Moving Toward An ‘Imperial Age’

Richard Bernstein New York Times

“The End of the Nation-State” By Jean-Marie Guehenno (translated by Victoria Elliott), (145 pages, University of Minnesota Press, $19.95)

There is a consensus that the ending of the Cold War has thrust the world into a new era, but there is no consensus on what the era’s nature is.

For a while a good deal of attention was paid to Francis Fukuyama’s theory that the West’s victory over the Soviet system meant the end of history. Then the outbreak of savage ethnic conflicts, especially in the former Communist domain, suggested that the new era would be dominated by resurgent nationalism, which would make for an excess of history.

As Jean-Marie Guehenno writes in his own effort to figure out what the future holds in store, “We are haunted by the 19th century,” when the idea of nations as peoples dominated events.

But Guehenno does not believe that either the end of history or the new nationalism is the dominant characteristic of the world now forming, one in which superpower conflict has ended and various new ways of doing business, of communicating and of acting politically have made themselves felt.

Guehenno, a former French cultural consul in the United States who is now France’s ambassador to the European Union, argues that the renewed ethnic conflicts are the terminal spasms of the world that is ending, not the birth pangs of the one coming into being.

The new world, he writes, will mean the end of the nation-state as we have known it for the last 200 years. The age of ever more information, which Guehenno calls “the age of the networks” - communications networks, business networks, scientific and cultural networks - will continue to subvert the way nations have organized themselves and wielded power.

A new kind of “imperial age,” in his phrase, is dawning.
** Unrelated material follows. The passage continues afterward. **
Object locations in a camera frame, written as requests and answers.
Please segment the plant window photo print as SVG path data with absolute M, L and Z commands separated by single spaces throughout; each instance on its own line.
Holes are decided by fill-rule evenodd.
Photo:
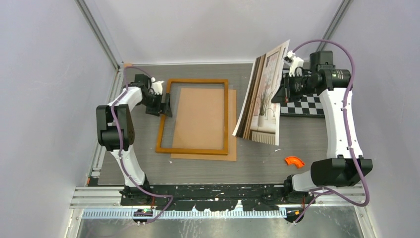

It is imperial because “the society of men has become too vast to form a political entity”; the idea of empire “describes a world that is at once unified and without a center.”

Guehenno is a product of an elite French education, in particular the Ecole Nationale d’Administration, which trains the very cerebral few who will rise to the upper ranks of the French government. (President Jacques Chirac went to ENA; so did Alain Juppe, his prime minister.)

“The End of the Nation-State” shows Guehenno as one of those cerebral few. The book is extremely intelligent, a refined presentation of an idea. But it is also so abstract, so devoid of examples, so replete with statements that Guehenno simply tosses out like drops of holy water requiring no explanation or justification, that it is often difficult to grasp just what he means.

The first couple of chapters, in which Guehenno states his thesis, are the clearest and most compelling.

He begins by acknowledging that at a time when the United Nations has never had so many members, “it may seem paradoxical to evoke the demise of the nation.” But he quickly suggests that the nation-state, seemingly so durable as the world’s main institution, is ephemeral, perhaps even illusory.

The nation-state was in any event a largely European idea that satisfied European purposes and came about under very special circumstances.

The post-cold-war age will be neither the end of history nor a resurgence of history, but rather the dramatic weakening of nation-states and their governments as the primary institutions of life.